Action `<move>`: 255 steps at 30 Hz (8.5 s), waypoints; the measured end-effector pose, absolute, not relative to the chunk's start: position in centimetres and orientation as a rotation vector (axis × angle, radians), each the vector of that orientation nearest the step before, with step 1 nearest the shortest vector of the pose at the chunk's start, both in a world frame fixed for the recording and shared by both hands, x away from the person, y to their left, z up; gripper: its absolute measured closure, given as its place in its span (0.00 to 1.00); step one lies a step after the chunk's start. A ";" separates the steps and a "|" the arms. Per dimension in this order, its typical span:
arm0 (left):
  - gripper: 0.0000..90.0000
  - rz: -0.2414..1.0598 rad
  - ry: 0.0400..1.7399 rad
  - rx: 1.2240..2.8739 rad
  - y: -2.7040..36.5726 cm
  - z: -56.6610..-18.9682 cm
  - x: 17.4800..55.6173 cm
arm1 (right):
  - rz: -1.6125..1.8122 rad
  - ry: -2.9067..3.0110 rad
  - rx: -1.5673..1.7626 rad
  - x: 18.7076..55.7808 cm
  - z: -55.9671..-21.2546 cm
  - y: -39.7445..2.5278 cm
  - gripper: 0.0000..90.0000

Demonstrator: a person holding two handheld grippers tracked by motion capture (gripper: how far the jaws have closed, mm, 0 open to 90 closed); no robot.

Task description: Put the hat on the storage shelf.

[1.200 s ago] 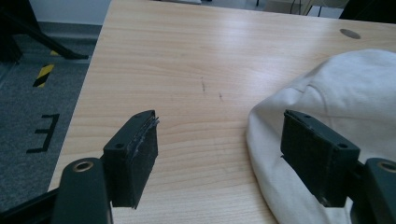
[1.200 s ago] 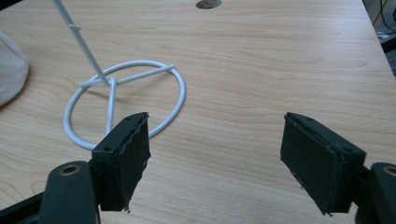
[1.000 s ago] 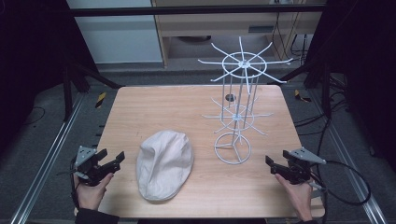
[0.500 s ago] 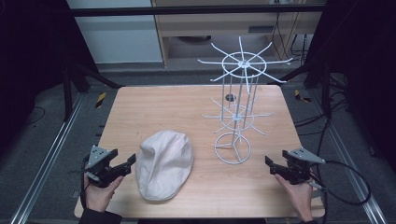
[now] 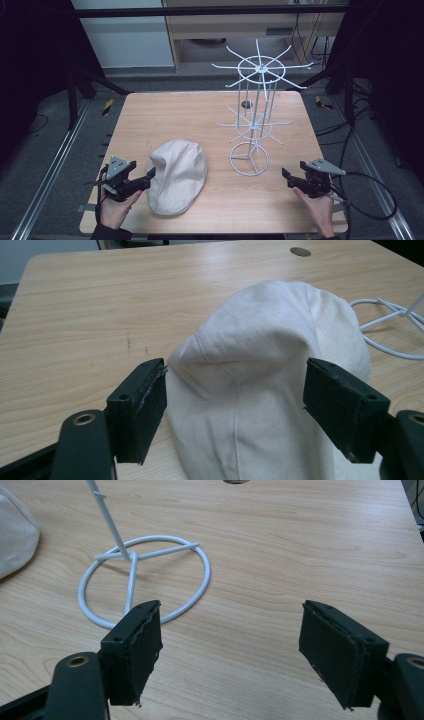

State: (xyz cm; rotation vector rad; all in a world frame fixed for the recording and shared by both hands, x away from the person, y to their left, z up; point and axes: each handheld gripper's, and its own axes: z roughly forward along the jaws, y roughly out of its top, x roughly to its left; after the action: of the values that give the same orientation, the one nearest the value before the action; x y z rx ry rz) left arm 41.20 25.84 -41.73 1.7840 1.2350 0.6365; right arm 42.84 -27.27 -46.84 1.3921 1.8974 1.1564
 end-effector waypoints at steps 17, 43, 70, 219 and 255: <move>0.28 0.606 1.197 1.866 23.3 -42.3 41.5 | 1.106 1.929 1.348 42.8 -46.9 -26.8 0.30; 0.46 0.631 1.251 1.952 20.3 -44.7 43.1 | 1.092 1.953 1.356 42.9 -47.1 -26.5 0.30; 0.97 0.499 1.251 1.937 21.1 -44.3 44.1 | 1.079 1.960 1.345 43.0 -47.2 -26.5 0.30; 0.97 0.587 0.558 1.071 19.7 -22.9 40.5 | 1.087 1.925 1.306 42.9 -47.1 -26.8 0.27; 0.96 0.453 0.668 1.262 16.9 -26.9 45.5 | 1.094 1.928 1.302 42.9 -47.1 -26.8 0.28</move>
State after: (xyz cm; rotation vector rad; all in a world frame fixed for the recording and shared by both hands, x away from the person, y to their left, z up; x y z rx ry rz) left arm 45.46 16.89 -26.90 1.2621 0.6676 0.4534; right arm 42.89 -26.78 -47.10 1.3024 1.9276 1.0939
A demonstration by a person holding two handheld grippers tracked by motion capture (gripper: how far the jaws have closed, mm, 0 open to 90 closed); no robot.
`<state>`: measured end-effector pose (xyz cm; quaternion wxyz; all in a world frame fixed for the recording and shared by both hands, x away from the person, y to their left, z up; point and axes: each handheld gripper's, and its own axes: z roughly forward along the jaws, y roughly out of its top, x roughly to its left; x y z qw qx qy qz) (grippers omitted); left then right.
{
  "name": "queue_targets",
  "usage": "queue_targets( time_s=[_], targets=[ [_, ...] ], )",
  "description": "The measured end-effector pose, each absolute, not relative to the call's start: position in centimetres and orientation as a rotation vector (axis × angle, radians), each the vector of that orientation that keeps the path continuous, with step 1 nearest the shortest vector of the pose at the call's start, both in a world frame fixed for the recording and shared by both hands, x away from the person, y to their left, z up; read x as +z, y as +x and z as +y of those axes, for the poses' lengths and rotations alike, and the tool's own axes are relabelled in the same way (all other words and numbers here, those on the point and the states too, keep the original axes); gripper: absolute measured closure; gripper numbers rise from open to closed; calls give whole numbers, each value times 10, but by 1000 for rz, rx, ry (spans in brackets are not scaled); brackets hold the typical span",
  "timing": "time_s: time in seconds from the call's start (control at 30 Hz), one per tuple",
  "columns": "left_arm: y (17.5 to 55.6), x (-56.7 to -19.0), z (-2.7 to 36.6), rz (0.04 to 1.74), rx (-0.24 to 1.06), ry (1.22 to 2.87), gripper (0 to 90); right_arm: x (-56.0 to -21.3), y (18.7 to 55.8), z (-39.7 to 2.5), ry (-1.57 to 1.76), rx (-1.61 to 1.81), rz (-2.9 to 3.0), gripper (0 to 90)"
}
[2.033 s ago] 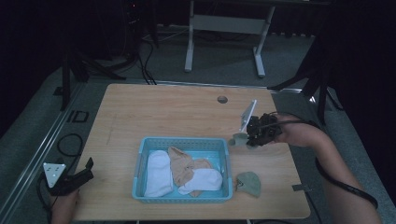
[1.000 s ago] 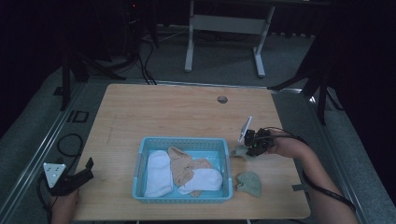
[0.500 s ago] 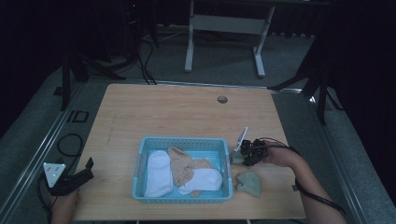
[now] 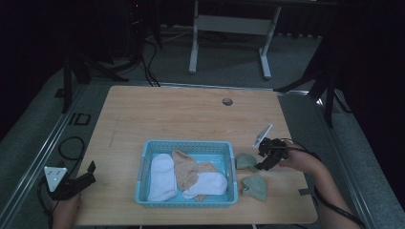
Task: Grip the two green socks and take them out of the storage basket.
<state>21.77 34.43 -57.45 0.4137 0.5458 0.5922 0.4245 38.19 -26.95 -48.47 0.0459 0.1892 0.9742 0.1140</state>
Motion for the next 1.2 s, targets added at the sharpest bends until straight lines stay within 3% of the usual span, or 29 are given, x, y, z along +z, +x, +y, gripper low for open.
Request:
queue_targets(
  time_s=[0.6, 1.2],
  targets=[
    [218, -575, 345, 1486, 1065, 1373, 7, -509, 367, -342, 935, 537, 2751, 110],
    [217, -575, 344, 1486, 1067, 1370, 7, -536, 345, -387, 1189, 773, 2304, 105]
  ],
)
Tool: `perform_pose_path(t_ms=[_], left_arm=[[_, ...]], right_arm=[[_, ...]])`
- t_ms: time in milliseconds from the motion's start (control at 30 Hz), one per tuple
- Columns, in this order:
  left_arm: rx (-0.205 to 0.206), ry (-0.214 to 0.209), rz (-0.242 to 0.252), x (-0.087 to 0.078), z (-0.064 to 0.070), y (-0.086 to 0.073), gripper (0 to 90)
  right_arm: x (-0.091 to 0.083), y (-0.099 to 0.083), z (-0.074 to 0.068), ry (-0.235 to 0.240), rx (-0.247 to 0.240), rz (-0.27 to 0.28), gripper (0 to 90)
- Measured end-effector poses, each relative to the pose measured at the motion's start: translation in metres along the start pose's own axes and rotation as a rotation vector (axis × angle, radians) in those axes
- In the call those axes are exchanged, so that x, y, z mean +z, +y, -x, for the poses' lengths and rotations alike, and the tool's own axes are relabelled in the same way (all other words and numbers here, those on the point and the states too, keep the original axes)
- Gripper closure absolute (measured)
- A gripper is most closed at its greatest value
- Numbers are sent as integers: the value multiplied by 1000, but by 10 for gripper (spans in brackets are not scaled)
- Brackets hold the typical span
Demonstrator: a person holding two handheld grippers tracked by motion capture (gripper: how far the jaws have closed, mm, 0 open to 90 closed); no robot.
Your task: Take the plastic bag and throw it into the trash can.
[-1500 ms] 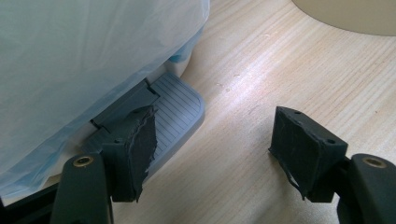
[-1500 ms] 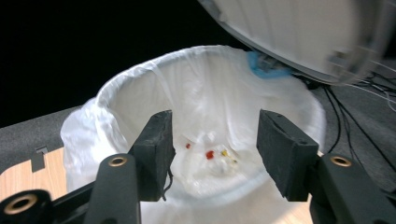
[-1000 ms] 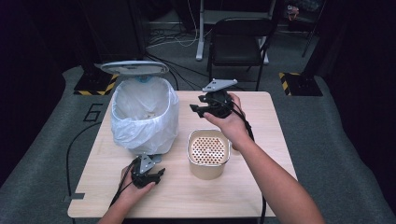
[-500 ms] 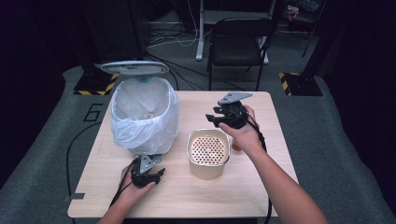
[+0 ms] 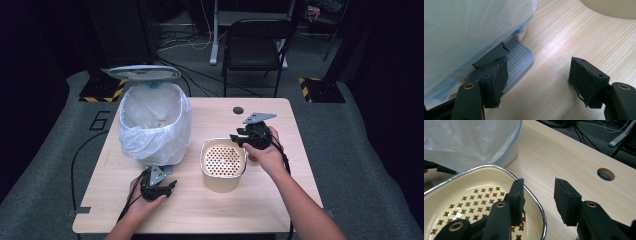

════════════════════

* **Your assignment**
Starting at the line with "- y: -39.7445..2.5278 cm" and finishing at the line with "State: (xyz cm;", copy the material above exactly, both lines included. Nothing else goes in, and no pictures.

* **Written response**
  - y: -39.7445..2.5278 cm
  - gripper: 0.0000..90.0000

Demonstrator: a person holding two handheld grippers tracked by motion capture (gripper: how far the jaws have closed, mm, 0 open to 90 closed); no robot.

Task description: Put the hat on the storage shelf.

[1.200 s ago] 
[1.200 s ago] 
[1.000 s ago] 
[0.500 s ago] 
[now] 

State: (xyz cm; rotation vector rad; all in a world frame fixed for the recording and shared by both hands, x away from the person, y to their left, z up; point and axes: each handheld gripper's, and its own axes: z roughly forward along the jaws, y roughly out of its top, x roughly to its left; after the action: of the values that give the same orientation, the one nearest the value before the action; x y z rx ry rz) left arm 41.20 25.84 -41.73 1.7840 1.2350 0.6365; right arm 42.84 -27.27 -46.84 1.3921 1.8974 1.1564

The exercise is done, and no more output is needed.